Monday, July 10, 2006

Zen is Boring!

    If you really take a look at your ordinary boring life, you'll discover something truly wonderful. Our regular old pointless lives are incredibly joyful -- amazingly, astoundingly, relentlessly, mercilessly joyful. You don't need to do a damned thing to experience such joy either. People think they need big experiences, interesting experiences. And it's true that gigantic, traumatic experiences sometimes bring people, for a fleeting moment, into a kind of enlightened state. That's why such experiences are so desired. But it wears off fast and you're right back out there looking for the next thrill. You don't need to take drugs, blow up buildings, win the Indy 500 or walk on the moon. You don't need to go hang-gliding over the Himalayas, you don't need to screw your luscious and oh-so-willing secretary or party all night with the beautiful people. You don't need visions of merging with the totality of the Universe. Just be what you are, where you are. Clean the toilet. Walk the dog. Do your work. That's the most magical thing there is If you really want to merge with God, that's the way to do it. This moment.

    You sitting there with your hand in your underwear and potato chip crumbs on your chin, scrolling down your computer screen thinking "This guy's out of his mind." This very moment is Enlightenment. This moment has never come before and once it's gone, it's gone forever. You are this moment. This moment is you. This very moment is you merging with the total Universe, with God Himself.

    The life you're living right now has joys even God will never know.


[Tip o' the zooch to Jesse for introducing me to Warner]

10 comments:

I Gallop On said...

Cool. I think I will go crank up my tractor and do some more cleaning up around the 'ol barn. ;-) That's what I did yesterday afternoon too.

Excellent post.

Kimberly

Andrea said...

I think learning to live in the present takes practice and I'm still practicing. Thank you for the reminder.

Andrea

Juliana said...

I'm going to change a diaper. I'm going to merge with the oneness of poop and a toddler's bad attitude. I am one with the poop and the bad attitude. I merge with...er, the poop and the bad attitude. Zen is smelly.

And hey look - three girls here. Aha! The numbers, they grow...

PhantomDirector said...

So, what's that--Enlightenment comes from hand in underpants--cant this be right. Whose underpants??? Are you a kill joy or what? Feels good, must be true, 'eh (and I am not Canadian)!

Cheerfully, Phantom director

Padre G said...

You sitting there with your hand in your underwear and potato chip crumbs on your chin, scrolling down your computer screen thinking "This guy's out of his mind."

BAD visual...

Anonymous said...

Agreement and clarity, if any more is needed:

This post is, of course, the essence of Gnosticism and the final point of Gnostic practise - but we do all these practises and all these rituals and all this intellectualizing because they are tools that allow us to get to the Realization outlined in this post.

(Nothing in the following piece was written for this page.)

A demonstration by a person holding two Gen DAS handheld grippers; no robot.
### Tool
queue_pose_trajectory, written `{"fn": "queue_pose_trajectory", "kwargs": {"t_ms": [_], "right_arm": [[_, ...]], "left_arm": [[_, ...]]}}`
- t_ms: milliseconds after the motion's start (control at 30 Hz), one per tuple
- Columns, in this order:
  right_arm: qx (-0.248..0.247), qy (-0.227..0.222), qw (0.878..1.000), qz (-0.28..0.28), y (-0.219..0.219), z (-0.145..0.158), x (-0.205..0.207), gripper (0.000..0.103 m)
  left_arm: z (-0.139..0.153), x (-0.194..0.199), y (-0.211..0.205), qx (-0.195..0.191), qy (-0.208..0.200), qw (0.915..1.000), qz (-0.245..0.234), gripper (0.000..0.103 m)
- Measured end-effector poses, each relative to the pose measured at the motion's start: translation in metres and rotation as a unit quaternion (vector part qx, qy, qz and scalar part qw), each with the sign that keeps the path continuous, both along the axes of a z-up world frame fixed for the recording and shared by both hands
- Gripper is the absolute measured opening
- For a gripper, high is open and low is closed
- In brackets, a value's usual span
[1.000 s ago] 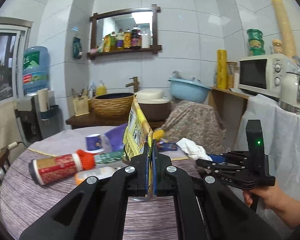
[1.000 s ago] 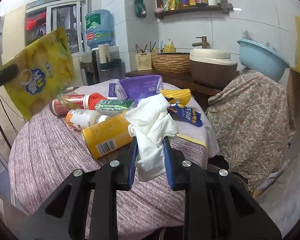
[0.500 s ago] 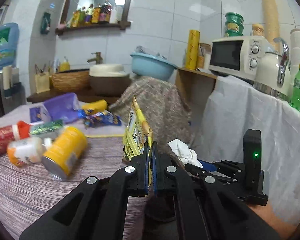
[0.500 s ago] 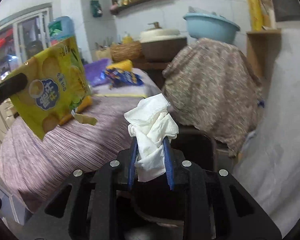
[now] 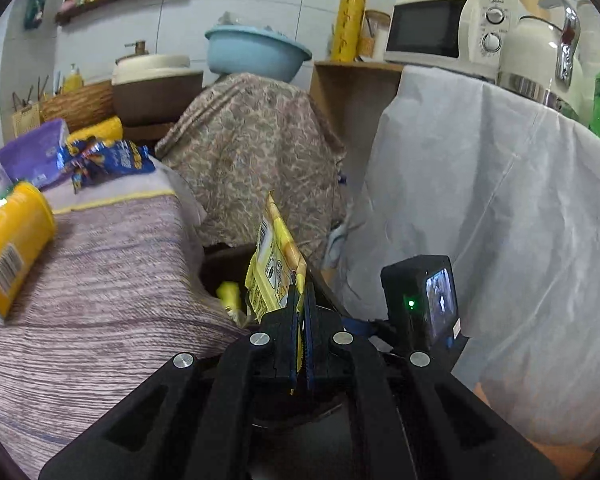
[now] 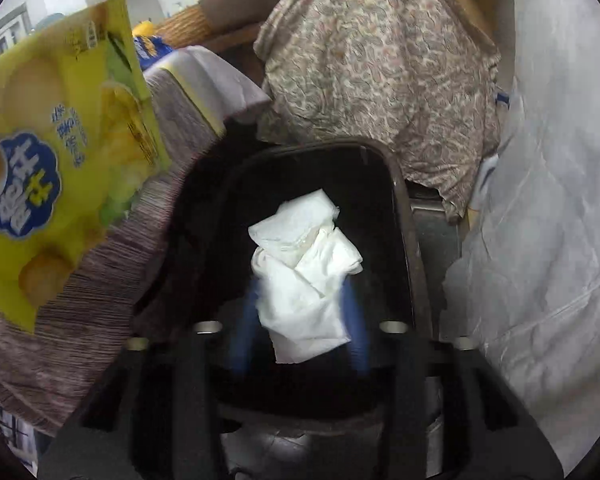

But they are the map and not the actual place.

If we could all just do as outlined in this post, we wouldn't need any of the structures or clergy or rituals or anything else.

But usually we humans can't.

So we use skilful means that 'bring us to that special place' where we *can* connect with that 'something bigger' for a time.

I have seen a tendency in some quarters among modern Gnostics to get too caught up in the intellectualizing and theology and the need to 'be right'.

This is an Orthodox, literalist tendency and not in the spirit of the Gnostic worldview. Use intellectual pursuit as a skilful means to Gnosis, but realize it as 'the map' and not the final destination.

Gnosticism is, in the end, poetry and not a instruction manual. Something which Fr Jordan's book does a pretty good job of showing.

Rev Ken+
AJC

Anonymous said...

If you meet your underpants walking on the road, wear them.

Jordan Stratford+ said...

Or wash them, maybe

Mike Parkes said...

I suppose thinking about being together with God while going for a walk to the store is good enough. I suppose having a connection with a friend during a dinner is the same. And I suppose seeing your trousers run off because you didn't wash them is a sure sign the Demiurge is at work.

John Plummer said...

Very cool post. A co-worker foisted Warner's book on me a few months ago.